TASK STATEMENT: Looking through the material below, say how many lines contain the string "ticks" and add nothing more.

##### AVAILABLE DATA

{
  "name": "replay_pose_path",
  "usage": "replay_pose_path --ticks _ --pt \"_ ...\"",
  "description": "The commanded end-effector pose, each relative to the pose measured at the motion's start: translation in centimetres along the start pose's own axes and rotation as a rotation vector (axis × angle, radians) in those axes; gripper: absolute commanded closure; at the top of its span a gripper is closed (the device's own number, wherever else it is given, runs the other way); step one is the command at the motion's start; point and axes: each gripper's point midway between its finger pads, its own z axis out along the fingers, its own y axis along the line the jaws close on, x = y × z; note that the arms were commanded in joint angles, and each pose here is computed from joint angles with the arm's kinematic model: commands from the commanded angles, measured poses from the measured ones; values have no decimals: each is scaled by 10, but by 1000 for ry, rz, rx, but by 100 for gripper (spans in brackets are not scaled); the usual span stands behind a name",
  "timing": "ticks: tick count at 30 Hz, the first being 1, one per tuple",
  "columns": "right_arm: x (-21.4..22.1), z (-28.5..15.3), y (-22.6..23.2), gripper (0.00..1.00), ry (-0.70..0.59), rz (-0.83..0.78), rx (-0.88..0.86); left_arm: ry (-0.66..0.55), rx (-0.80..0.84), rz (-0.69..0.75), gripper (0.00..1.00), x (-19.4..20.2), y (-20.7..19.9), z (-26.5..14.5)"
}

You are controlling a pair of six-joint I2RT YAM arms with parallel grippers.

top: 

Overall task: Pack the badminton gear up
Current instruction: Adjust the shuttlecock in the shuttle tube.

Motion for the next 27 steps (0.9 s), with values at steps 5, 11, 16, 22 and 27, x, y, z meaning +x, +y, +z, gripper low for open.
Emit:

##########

RESULT OF THE EXERCISE: 2